La révélation de l’ampleur des investigations entreprises a suscité une forte émotion chez les avocats concernés. Éric Dupond-Moretti a évoqué auprès de l’AFP « des méthodes de barbouzes » et annoncé sur LCI un dépôt de plainte. « Ça montre l’aspect désespéré de la procédure, on va chercher jusqu’au bout du monde des preuves qui n’existent pas, tout ça pour déboucher sur un constat d’échec et le cacher à la défense », a réagi auprès de l’AFP Paul-Albert Iweins, l’avocat de Thierry Herzog.

Le bâtonnier de Paris, Olivier Cousi, annonce pour sa part  une action » en justice « au nom de l’Ordre des avocats de Paris ». Il dit avoir demandé au célèbre pénaliste Henri Leclerc « de bien vouloir réfléchir, au sens procédural, à quelle action engager », ce qui pourrait passer par « une action pénale » ou « civile en responsabilité de l’État ».

Nicolas Sarkozy, aux prises avec les juges dans plusieurs affaires, a, de son côté, dénoncé une « invraisemblable accumulation de manquements et de dysfonctionnements »« En réaction aux révélations du Point, je n’exprime qu’une seule demande : le respect de l’État de droit », a affirmé sur Twitter l’ancien président de la République, qui doit être jugé dans l’affaire des écoutes. Il est par ailleurs mis en examen dans l’affaire du financement libyen de sa campagne présidentielle de 2007, et doit être jugé dans l’affaire Bygmalion.

L’ancienne garde des Sceaux Rachida Dati a estimé sur RTL que le PNF « est devenu une officine ». Elle a rappelé la « réticence » des magistrats lors de sa création, « parce que certains redoutaient que ce soit un bras armé d’une justice politique ». Le député (LR) Eric Ciotti estime carrément dans Le Point que « la question de la suppression du PNF se pose ».

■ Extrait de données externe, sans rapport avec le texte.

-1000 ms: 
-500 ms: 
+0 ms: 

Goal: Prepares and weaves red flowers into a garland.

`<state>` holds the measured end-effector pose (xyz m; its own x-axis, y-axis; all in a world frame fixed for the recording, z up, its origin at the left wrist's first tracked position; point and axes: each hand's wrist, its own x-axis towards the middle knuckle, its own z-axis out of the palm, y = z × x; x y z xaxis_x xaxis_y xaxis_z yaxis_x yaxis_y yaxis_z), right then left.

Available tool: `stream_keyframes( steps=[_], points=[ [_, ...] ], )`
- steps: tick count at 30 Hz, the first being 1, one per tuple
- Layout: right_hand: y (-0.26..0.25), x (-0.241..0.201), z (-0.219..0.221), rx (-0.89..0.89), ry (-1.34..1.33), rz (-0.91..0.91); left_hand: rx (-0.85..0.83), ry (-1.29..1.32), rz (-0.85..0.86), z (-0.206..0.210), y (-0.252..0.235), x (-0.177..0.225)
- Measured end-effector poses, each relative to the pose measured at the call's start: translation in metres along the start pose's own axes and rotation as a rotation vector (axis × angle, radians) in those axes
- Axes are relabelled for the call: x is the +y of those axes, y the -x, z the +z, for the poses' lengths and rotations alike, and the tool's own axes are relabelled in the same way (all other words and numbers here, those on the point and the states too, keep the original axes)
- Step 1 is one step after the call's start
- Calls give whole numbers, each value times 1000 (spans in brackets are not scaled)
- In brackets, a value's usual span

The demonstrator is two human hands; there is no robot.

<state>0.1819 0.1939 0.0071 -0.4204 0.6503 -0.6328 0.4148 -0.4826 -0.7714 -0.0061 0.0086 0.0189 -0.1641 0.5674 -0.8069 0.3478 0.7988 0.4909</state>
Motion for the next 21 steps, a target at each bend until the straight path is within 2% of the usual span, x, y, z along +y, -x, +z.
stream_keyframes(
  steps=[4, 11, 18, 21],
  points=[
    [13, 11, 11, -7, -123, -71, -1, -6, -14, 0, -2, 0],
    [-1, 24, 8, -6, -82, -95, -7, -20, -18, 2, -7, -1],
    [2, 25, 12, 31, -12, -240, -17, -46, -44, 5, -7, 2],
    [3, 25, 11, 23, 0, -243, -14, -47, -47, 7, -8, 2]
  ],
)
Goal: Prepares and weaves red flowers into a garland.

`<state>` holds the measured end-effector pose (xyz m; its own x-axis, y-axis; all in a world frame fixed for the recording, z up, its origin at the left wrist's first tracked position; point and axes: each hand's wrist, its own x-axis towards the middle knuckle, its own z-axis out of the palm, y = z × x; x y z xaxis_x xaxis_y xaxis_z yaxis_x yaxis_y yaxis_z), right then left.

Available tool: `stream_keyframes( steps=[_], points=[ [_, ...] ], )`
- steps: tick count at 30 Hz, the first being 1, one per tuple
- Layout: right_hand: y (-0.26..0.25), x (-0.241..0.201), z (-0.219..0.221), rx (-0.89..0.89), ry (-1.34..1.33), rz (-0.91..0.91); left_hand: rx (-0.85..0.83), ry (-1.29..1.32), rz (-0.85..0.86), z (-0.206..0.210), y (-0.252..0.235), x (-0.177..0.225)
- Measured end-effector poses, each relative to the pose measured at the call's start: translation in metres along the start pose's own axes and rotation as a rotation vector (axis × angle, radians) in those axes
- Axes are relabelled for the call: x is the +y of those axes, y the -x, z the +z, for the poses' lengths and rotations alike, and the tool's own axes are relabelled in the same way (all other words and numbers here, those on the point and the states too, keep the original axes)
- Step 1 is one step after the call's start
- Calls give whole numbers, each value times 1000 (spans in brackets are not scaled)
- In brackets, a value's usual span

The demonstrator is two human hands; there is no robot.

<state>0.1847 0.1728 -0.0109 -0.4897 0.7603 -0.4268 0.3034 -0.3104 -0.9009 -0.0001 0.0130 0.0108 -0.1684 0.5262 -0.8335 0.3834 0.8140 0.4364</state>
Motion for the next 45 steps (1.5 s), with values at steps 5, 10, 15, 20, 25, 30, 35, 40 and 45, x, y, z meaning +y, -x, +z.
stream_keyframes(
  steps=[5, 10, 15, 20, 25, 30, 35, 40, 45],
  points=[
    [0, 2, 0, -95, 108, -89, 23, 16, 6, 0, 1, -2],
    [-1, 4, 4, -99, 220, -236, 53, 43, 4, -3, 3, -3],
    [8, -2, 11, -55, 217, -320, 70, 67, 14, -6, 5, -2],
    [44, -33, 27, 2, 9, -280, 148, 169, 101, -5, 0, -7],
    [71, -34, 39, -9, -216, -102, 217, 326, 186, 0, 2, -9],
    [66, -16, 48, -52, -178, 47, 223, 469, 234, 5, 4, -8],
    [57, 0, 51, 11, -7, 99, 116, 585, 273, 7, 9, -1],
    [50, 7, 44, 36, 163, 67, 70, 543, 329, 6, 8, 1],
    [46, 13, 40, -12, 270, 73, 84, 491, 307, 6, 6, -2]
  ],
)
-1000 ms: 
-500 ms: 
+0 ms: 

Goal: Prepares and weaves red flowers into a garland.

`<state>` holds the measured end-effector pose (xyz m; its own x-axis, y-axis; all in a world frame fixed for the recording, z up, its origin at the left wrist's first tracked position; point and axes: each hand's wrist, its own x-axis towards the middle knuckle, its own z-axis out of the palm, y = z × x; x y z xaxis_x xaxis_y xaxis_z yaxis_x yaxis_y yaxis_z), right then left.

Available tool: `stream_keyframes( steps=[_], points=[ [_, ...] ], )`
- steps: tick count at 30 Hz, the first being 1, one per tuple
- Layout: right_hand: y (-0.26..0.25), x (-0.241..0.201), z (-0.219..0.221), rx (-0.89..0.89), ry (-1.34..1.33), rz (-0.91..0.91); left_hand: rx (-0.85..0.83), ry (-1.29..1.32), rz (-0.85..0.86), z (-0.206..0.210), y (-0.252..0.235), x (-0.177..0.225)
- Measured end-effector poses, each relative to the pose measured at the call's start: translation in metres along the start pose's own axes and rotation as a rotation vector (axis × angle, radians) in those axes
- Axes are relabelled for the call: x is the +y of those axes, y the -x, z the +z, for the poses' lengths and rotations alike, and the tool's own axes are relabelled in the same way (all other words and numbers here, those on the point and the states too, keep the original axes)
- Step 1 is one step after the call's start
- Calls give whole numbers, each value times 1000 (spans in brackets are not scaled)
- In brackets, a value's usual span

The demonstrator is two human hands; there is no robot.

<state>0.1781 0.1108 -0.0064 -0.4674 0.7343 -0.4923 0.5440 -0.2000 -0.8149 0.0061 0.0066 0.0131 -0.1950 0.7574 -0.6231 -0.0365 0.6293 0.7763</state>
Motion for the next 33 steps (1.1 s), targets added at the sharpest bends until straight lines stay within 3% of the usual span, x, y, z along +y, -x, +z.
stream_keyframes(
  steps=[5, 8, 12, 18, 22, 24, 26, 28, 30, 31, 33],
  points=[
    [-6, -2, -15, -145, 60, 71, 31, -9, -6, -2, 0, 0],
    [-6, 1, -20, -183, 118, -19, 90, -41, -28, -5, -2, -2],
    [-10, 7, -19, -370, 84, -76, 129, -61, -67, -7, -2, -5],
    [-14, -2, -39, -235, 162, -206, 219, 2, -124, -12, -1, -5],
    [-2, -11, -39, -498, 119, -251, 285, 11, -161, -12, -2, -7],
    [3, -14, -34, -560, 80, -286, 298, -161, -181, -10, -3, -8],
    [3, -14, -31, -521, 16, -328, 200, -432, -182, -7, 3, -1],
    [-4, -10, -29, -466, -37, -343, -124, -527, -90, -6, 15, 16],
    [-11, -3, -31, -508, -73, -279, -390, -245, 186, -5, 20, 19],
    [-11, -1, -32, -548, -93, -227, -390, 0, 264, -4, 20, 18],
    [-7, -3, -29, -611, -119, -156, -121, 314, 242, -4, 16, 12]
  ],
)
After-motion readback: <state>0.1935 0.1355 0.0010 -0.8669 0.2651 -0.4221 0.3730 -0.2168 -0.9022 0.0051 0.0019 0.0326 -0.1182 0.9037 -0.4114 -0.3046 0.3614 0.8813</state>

Pour le patron des députés LR Damien Abad, « il faut a minima une inspection générale pour faire toute la lumière sur ces dysfonctionnements, et une commission d’enquête à l’Assemblée sur le PNF serait appropriée ».

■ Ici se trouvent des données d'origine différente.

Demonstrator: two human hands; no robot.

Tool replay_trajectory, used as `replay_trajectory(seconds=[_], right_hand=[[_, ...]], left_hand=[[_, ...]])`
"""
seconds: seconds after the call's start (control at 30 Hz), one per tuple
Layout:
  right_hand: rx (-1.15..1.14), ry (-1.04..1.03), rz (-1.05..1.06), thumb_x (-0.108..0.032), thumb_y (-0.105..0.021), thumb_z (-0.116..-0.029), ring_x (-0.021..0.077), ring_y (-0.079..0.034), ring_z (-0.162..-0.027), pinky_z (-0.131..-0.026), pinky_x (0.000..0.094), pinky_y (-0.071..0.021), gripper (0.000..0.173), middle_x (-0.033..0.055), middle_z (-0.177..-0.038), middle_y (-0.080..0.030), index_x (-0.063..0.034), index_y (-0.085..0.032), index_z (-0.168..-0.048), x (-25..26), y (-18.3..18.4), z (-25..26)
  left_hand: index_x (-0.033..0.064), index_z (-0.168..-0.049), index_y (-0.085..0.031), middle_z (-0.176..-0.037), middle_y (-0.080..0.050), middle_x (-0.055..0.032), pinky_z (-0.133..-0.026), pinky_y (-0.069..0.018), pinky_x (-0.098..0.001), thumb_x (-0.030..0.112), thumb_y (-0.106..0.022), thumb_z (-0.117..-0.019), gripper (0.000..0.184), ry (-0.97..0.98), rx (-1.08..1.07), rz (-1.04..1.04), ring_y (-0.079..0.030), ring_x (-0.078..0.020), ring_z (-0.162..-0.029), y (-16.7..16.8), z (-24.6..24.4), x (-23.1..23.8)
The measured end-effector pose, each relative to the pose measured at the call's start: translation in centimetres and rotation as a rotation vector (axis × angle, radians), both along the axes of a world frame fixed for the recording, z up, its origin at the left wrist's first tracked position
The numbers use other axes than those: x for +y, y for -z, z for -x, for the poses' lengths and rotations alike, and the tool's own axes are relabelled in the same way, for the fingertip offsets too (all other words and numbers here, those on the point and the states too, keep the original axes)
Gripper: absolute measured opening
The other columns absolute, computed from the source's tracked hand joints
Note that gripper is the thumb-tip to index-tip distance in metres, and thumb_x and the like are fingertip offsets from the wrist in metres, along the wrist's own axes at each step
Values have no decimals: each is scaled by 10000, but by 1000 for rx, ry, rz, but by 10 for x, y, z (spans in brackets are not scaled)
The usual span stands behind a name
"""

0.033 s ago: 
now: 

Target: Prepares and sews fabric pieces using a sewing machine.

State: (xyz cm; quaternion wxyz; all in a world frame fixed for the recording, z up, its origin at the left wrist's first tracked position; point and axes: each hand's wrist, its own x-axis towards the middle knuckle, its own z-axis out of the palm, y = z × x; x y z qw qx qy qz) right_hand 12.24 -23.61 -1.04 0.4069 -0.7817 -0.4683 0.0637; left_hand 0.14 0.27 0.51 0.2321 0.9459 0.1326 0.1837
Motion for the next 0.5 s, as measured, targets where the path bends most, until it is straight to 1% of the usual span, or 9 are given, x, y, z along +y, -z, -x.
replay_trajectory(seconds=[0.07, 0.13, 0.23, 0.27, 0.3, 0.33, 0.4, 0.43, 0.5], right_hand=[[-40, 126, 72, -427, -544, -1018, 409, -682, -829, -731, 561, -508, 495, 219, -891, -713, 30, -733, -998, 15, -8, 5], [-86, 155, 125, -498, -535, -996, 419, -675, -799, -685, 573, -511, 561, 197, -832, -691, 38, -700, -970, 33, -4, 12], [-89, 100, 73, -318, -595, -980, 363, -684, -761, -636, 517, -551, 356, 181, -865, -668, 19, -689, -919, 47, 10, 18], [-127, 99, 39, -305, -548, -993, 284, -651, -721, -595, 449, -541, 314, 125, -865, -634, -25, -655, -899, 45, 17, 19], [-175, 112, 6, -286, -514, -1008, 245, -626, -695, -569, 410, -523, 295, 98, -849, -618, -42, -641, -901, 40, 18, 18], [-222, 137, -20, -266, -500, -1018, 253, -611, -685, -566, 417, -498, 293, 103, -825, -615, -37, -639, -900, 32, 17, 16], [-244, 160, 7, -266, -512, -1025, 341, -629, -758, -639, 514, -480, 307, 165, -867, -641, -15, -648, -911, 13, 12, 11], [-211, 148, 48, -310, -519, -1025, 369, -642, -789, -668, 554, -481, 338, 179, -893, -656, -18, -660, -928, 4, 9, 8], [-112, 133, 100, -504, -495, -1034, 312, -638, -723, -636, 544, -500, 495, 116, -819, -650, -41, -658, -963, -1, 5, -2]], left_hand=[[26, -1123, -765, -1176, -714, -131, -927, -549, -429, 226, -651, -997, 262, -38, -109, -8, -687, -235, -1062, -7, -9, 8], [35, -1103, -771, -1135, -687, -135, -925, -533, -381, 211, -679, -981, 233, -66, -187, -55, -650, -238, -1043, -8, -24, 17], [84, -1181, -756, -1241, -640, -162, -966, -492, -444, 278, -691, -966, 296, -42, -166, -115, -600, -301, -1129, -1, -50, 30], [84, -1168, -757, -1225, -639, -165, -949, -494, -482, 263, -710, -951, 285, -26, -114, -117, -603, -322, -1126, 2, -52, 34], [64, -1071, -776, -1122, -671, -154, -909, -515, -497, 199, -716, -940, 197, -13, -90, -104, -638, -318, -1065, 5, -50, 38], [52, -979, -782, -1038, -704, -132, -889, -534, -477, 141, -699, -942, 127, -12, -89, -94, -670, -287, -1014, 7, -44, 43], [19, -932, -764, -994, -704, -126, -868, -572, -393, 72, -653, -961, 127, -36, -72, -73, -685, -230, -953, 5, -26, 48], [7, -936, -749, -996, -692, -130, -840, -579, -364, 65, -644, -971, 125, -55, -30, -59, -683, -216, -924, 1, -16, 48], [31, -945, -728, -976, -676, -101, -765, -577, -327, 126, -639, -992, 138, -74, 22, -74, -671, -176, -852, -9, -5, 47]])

À gauche, le chef de file du PS, Olivier Faure, a affirmé que « l’État de droit suppose que n’importe quel justiciable Nicolas Sarkozy compris soit respecté dans ses prérogatives et dans ses droits », sans aucun « traitement particulier spécifique ».

Dans cette affaire, Nicolas Sarkozy est soupçonné d’avoir tenté d’obtenir début 2014, par l’entremise de son ami et avocat Thierry Herzog, des informations secrètes auprès d’un haut magistrat de la Cour de cassation, Gilbert Azibert, dans une procédure en marge de l’affaire Bettencourt. Gilbert Azibert s’était vu promettre un « piston » de Nicolas Sarkozy pour obtenir un poste lucratif à Monaco.

Sur le fond, les investigations du PNF sur les avocats ne changent rien. La procédure « Paul Bismuth » a déjà été validée par la Cour de cassation. Mais la défense de Nicolas Sarkozy, Thierry Herzog et Gilbert Azibert, aura beau jeu de s’en servir, lors du procès à venir, pour critiquer les méthodes du PNF et en appeler aux grands principes du droit.

Le parquet national financier (PNF)  « ne se dispense jamais de respecter la règle de droit », a affirmé vendredi son patron, Jean-François Bohnert, interrogé par l’AFP. « Dans toutes les affaires qu’il traite, il se conforme strictement aux exigences du code de procédure pénale et utilise, sans les outrepasser, les prérogatives que la Loi reconnaît aux parquets, et donc au PNF », a-t-il insisté.

La garde des Sceaux Nicole Belloubet a annoncé vendredi avoir demandé à la procureure générale de la cour d'appel de Paris un « rapport circonstancié sur la nature précise des investigations effectuées à la demande du parquet national financier ».